What the future UK/EU relationship looks like, and when it will take effect, is still impossible to say. However, the UK’s future trading relationships with the rest of the world are often raised as one of the key opportunities of Brexit. A UK/US trade deal has been touted as one of the biggest, in fact it could potentially be “phenomenal” in President Trump’s words, so in this week’s blog I look at how a deal could work.

How do you ‘do’ a trade deal?

The road to a trade agreement is a long one and can take years from start to finish. There are key milestones along the way, and the UK-US negotiations are at the very first stages – in fact, they can only be informal until the UK has actually left the EU. The UK has conducted an initial consultation with business, NGOs and other stakeholders, while the US has published its negotiating objectives.

What comes next is for each side to organise its negotiating team, and give them a mandate within which they’re authorised to horse-trade. The two negotiating teams then undertake many rounds of trade negotiations – perhaps as many as twenty to thirty rounds - ranging from the overarching structure to highly technical provisions. 

Then comes the finalisation of the negotiating text, the ‘legal scrub’, domestic ratification, and then finally implementation of the Free Trade Agreement. In between all of this, there are usually a few moments of crisis and high politics thrown into the mix.

Each side needs to know that what is being promised is acceptable back home, and can actually be delivered in practice. If a deal is agreed that cannot subsequently be approved in the ratification stage then the negotiation has failed - which is exactly what happened to the negotiated UK-EU Withdrawal Agreement and to the currently stalled US-Canada-Mexico Agreement, which has been signed but not yet ratified. 

So what is actually on the table?

I asked Sally Jones, Director of International Trade Policy here at Deloitte, for some of the detail.

“A US/UK deal could lower nuisance tariffs.  Tariffs between the two countries are already very low, averaging 1.8% on US imports according to the World Bank.

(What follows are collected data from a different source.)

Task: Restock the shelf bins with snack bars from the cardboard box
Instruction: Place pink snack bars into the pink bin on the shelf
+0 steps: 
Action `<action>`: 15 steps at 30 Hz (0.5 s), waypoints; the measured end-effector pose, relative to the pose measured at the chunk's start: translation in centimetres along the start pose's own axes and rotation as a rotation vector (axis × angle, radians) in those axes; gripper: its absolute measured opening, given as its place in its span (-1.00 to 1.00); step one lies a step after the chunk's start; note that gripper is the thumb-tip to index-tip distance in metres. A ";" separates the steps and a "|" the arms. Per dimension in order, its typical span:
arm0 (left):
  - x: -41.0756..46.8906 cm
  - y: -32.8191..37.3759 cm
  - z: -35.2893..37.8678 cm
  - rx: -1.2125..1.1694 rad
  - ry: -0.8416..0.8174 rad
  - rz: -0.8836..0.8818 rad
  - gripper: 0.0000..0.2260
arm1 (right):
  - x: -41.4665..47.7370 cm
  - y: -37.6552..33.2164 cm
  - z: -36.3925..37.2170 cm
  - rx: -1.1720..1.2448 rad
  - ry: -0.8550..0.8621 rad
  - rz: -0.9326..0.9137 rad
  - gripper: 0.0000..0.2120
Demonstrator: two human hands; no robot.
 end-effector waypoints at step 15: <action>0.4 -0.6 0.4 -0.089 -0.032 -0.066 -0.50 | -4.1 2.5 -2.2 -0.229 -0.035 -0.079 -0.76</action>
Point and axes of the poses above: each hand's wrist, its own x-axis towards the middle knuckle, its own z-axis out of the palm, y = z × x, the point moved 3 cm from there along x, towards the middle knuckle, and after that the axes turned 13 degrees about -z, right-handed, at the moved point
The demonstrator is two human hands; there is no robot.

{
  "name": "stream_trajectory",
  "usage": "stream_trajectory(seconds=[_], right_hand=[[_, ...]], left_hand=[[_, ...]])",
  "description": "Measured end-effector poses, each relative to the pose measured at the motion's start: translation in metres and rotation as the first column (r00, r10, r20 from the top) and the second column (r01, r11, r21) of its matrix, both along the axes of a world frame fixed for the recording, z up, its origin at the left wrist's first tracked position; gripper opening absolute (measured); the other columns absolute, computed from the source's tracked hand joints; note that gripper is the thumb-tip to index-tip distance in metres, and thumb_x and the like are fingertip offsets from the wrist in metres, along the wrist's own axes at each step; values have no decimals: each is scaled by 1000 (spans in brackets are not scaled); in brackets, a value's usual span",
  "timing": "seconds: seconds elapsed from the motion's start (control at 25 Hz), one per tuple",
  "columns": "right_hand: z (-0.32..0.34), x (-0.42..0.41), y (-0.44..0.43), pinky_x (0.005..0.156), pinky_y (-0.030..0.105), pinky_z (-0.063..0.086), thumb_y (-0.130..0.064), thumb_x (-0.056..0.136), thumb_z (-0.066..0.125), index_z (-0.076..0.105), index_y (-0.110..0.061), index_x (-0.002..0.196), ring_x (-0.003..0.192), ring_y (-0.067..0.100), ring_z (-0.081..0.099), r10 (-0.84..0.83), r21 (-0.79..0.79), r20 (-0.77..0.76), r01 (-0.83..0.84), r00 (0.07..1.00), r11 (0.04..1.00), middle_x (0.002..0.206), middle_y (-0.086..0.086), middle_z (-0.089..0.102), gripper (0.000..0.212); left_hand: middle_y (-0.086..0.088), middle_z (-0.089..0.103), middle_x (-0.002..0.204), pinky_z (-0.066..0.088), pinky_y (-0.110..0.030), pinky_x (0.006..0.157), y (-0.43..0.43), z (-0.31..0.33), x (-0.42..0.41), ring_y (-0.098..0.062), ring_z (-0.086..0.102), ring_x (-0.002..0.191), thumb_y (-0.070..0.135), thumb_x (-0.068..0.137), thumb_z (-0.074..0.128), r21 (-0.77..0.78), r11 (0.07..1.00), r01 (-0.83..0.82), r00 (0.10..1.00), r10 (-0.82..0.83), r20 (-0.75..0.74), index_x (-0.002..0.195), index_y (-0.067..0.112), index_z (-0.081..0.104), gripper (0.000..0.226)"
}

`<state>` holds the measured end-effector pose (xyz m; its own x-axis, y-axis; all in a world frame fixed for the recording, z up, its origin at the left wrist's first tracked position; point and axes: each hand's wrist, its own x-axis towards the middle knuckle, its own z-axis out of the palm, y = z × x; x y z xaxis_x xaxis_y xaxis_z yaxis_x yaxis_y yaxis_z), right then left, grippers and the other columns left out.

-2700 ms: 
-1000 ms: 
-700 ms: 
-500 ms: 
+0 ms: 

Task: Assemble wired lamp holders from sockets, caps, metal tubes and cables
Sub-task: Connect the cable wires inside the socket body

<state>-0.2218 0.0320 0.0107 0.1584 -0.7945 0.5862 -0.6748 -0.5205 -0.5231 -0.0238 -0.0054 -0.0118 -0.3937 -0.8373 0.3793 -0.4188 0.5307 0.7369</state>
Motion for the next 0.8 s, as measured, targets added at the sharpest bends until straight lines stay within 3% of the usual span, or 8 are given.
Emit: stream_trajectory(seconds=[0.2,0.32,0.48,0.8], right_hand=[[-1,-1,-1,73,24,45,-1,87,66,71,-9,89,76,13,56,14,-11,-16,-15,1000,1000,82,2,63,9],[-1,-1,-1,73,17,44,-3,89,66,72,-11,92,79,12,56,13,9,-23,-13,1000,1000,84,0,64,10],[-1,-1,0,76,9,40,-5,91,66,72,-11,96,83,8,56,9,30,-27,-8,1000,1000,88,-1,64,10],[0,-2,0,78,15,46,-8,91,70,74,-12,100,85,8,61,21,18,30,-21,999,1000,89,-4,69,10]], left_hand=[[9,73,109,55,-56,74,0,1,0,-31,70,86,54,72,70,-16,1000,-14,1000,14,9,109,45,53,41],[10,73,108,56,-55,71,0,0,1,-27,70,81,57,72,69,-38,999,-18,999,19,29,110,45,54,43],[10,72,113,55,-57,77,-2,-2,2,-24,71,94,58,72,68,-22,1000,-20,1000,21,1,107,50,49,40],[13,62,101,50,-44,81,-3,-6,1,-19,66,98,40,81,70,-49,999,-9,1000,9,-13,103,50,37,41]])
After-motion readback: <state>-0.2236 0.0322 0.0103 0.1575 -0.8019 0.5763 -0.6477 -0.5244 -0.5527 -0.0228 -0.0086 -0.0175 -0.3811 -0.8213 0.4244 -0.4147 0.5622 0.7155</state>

But that 1.8% number hides wide variations – particularly on products such as food and beverages (around the 16/17%) or steel, so there are potential big wins for some sectors. 

“Another aspect that could bring wins for both sides would be harmonisation of certain regulatory standards.  The insurance market, for example, might find its administrative burden reduced if the UK chose to align with US rules, although doing so would inevitably involve the UK moving further away from EU rules.  The volume of US/UK insurance business might make that a price worth paying. 

“Discouragingly, a US/UK trade deal won’t tackle many of the non-tariff barriers that prevent UK firms doing business in the USA. In part, this is because some barriers are created by State not Federal law and therefore are extremely difficult to include in a trade deal.  Legal services, for example, are regulated at the state level - so a New York qualified lawyer can’t practise law in, say, California. It would be impossible for the US to give greater freedom for UK lawyers to work in the US than its own lawyers enjoy. 

“Further, there are a number of other topics which will continue to be contentious during the negotiations for political reasons, including agriculture and the NHS.”

Ultimately what comes out of the US/UK negotiations will depend on what each side is willing to accept. Negotiators are prepared to live with a position in one area that they might not otherwise choose, in order to prevail elsewhere. As long as both sides feel that overall the benefits outweigh the challenges then a deal can be done. And, of course, the nature of trade is that it is inter-related; the closer you get to one market the further away you potentially get from another.

Could a successful trade deal offset less trade with the EU?

Probably not, at least in the short to medium term, as the EU represents a much larger proportion of the UK’s exports than the USA (44% compared to 18%) according to research from the House of Commons.   

But, that said, a US/UK trade deal is expected to be net positive for the UK economy - in the past, the UK government has estimated that an ambitious agreement with the US would raise GDP by 0.35% annually (which would equate to £9bn per annum based on 2018 figures).

And, let’s not forget, a US/UK trade deal doesn’t preclude a UK/EU trade deal.  It’s not an “either/or” situation.  If the UK could agree decent deals with both the US and the EU then it could retain its enviable position as the gateway into Europe for US businesses. 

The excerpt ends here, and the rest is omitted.